In the afternoon she took her coat and found a doctor whose name had been given to her by her cousin. He was a bald man with a deep voice and a roll of fat that almost obscured his stiff white collar. He seemed unmoved by her anxiety and talked in brief, cheerful sentences as he examined her and gestured her to a door off his surgery where she would find a glass container. He told her the result of the test would be available to him within a week and she was to call back then. In the meantime, he said, she should take things quietly and not exert herself. He pressed a large, folded piece of paper into her hand and told her to pay the receptionist as she left.
On the way back to the house, Isabelle stopped at the church and sat in a pew at the back. She had no further desire to confess to the priest, but she wanted to admit, if only to herself, her feelings of guilt about the way she had abandoned herself to physical pleasure. Lurid images of afternoons in the boulevard du Cange came into her mind inside the wintry cold of the church. She could see Stephen’s blood-swollen flesh in front of her face, her mouth; she could feel it probing and entering each unguarded part of her, not against her will but at her hungry and desperate insistence.
She opened her eyes and shook the sacrilegious pictures from her mind, feeling ashamed that she had entertained them in a church, even if it had been only to confess them. She looked to the altar, where a wooden crucifix was lit by candles, the waxy flesh below the ribs pierced and bleeding from the Roman soldier’s sword. She thought how prosaically physical this suffering had been: the punctured skin on forehead, feet, hands, the parting of flesh with nails and steel. When even the divine sacrifice had been expressed in such terms, it was sometimes hard to imagine in what manner precisely human life was supposed to exceed the limitations of pulse, skin, and decomposition.
Isabelle wrote: My dearest Jeanne, I have missed you so much, not only in the past few weeks but in the years before when we never seemed to meet. How much I regret that now. I feel like a child who has been absorbed in her own game all day and suddenly stops, only to see that it is growing dark and she is far from home with no idea of how to get back.
I terribly want to see you to talk about what has happened. I am pregnant, though I thought last week that I had lost the child. I have strange pains and bleeding, though the doctor says these are quite common. He says there may be a bruise inside which is bleeding and could dislodge the baby. I am to rest and not exert myself.

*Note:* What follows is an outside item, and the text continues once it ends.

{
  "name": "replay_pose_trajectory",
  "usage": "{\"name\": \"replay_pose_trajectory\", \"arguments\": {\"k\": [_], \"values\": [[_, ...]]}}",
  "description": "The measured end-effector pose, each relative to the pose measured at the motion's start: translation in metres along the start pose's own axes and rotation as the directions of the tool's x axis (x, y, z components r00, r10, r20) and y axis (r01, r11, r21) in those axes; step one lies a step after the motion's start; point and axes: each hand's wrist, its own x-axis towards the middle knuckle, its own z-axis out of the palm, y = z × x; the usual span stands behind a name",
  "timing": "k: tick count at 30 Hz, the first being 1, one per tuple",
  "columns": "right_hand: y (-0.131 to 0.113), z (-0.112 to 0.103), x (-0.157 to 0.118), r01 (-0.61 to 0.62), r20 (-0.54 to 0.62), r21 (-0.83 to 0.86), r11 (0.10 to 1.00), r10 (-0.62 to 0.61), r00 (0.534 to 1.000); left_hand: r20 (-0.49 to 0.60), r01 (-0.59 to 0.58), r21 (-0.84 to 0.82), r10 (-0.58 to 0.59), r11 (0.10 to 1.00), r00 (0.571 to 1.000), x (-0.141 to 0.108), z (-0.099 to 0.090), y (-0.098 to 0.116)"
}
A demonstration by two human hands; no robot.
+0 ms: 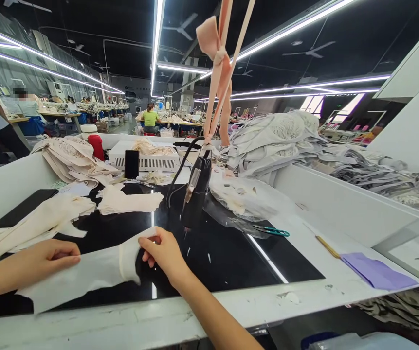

I have still not told Stephen about it. I don’t know why I can’t do this. I truly love him, but he frightens me a little. I’m not sure he would understand my joy at being pregnant or how worried I am at the thought of losing it. He hardly talks about such things. Even when he has mentioned his own childhood he speaks as though it were something that happened to someone else. How could he feel attached to something that does not yet exist?
There is something worse, Jeanne. When we were young and I was the baby, no one ever paid me much attention (except you, of course) and I was allowed to do what I liked as long as my dress was kept clean and I was polite at mealtimes. I wanted to explore. Do you remember how I said I would go to Africa? Now I feel I have explored in some other way. It has damaged René, though I owe him very little after the way he treated me. It has also damaged Lisette and Grégoire, and of course you and Mama and Papa, though whether Papa takes much notice of anything these days I don’t know. Although I will love the baby and protect it with all my strength, I will not be the ideal mother, compromised as I am.
At the worst moments I feel we have gone too far. Stephen and I were fearless–or unscrupulous you might say–and we had no doubts that what we were doing was right: it was its own justification, Stephen used to say. I feel we have lost our bearings. I am alone, like the child, on the verge of nightfall. Although I am lost I still think I can find my way home if I go now.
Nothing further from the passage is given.